Our long journey through the infinite lands is coming to an end. What end is there to infinity, you ask? I’d have to put on a theologian’s hat to answer that. But as a mathematician, I can answer a question much more daring: what end is there to infinities?

Welcome to another part of the “Maths For Normal People” series. You will find all the previous parts in this article.

## Mapping Mappings

In order to make this article more readable, we need to clarify the notation of “correspondences” between sets, which we’ve been using somehow loosely. In mathematics, these “correspondences” are called mappings.

Let’s have two sets, $A$ and $B$, and a mapping between them which we can call $f.$ This $f$ is a “rule” that tells us how to assign elements from $B$ to elements of $A.$ For any element $x$ from $A$, $f(x)$ denotes its image, that is, the element from $B$ which is assigned to $x$ by the “rule” $f.$ In the notation we’ve already used, $x \mapsto f(x).$

For instance, let $A = \{1,2,3\},$ $B = \{1,4,9\},$ and let $f$ be a mapping that assigns to every number from $A$ its square from $B.$ ($f$ maps numbers to their squares.)

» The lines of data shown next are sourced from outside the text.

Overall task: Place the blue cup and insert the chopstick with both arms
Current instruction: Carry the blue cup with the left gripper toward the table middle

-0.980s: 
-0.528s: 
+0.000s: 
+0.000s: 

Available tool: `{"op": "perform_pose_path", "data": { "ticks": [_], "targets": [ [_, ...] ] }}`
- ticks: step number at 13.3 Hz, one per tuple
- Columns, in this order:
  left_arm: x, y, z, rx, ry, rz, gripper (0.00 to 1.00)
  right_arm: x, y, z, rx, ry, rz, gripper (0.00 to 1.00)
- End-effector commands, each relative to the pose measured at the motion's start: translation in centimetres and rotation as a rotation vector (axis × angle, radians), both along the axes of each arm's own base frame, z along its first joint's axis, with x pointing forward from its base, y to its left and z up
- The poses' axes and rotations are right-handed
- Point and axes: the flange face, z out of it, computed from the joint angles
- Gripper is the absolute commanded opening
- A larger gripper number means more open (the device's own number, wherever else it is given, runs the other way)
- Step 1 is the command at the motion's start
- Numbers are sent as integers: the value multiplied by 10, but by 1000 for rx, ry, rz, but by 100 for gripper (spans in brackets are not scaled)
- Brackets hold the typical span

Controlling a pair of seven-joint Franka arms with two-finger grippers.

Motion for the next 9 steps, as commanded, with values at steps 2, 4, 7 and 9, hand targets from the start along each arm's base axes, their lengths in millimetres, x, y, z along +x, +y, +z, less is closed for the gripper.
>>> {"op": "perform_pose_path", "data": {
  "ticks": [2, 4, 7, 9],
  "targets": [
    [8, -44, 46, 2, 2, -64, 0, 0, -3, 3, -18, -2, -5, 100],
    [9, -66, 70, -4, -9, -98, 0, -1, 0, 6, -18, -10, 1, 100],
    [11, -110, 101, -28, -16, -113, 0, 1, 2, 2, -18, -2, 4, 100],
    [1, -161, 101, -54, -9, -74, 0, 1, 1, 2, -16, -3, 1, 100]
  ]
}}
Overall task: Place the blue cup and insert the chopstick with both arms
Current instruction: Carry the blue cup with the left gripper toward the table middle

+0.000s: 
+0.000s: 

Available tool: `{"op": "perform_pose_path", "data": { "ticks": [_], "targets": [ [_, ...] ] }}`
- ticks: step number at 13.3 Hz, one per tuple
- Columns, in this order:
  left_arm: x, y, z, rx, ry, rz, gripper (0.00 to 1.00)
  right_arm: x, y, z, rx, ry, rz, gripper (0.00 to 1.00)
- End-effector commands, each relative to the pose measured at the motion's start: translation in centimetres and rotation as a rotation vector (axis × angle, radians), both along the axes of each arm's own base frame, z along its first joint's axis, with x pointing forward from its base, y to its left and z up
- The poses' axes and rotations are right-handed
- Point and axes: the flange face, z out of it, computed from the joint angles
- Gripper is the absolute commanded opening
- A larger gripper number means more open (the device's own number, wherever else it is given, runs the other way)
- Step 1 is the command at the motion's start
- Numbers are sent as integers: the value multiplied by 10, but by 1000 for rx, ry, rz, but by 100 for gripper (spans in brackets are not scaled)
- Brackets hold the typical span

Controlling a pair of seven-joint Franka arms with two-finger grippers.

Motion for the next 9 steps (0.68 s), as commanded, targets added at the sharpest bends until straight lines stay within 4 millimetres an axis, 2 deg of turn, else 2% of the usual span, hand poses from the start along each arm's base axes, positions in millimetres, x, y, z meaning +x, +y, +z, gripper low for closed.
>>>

$1$ is the image of $1,$ $4$ is the image of $2,$ and $9$ is the image of $3.$ Or, $f(1) = 1, f(2) = 4, f(3) = 9.$

## Power(set)-ful Mappings

We’ll also need to establish mappings between sets and their power sets. Thinking about this can be a little tricky. As the elements of a power set are also sets, all images in these mappings will be sets.

For instance, suppose our mapping $f$ between $\{1,2\}$ and $\mathcal{P}(\{1,2\})$ defined the rule “$2\mapsto\{1,2\}.$” $\mathcal{P}(\{1,2\})$ is the set $\{\emptyset, \{1\}, \{2\}, \{1,2\}\},$ so we can freely choose to assign its element $\{1,2\}$ to $2.$ This means that the image of $2$ is a set: $f(2) = \{1,2\}.$

With such complicated mappings, we can start asking odd questions like this one:

Is $2$ contained in its own image?

In our example, yes. $2$ maps to the set $\{1,2\}$ which contains a $2.$ But this is not a universal rule. Our mapping could easily say that $1\mapsto\{2\}$, and in that case $1$ would not be contained in its own image.

Pondering such abstract questions may seem pointless. But it’s not. For analyzing the cardinality of power sets, this question is essential.

Is $x$ contained in $f(x)$?

Pause here for a while and think about mapping elements of a set to subsets of that set. It’s important!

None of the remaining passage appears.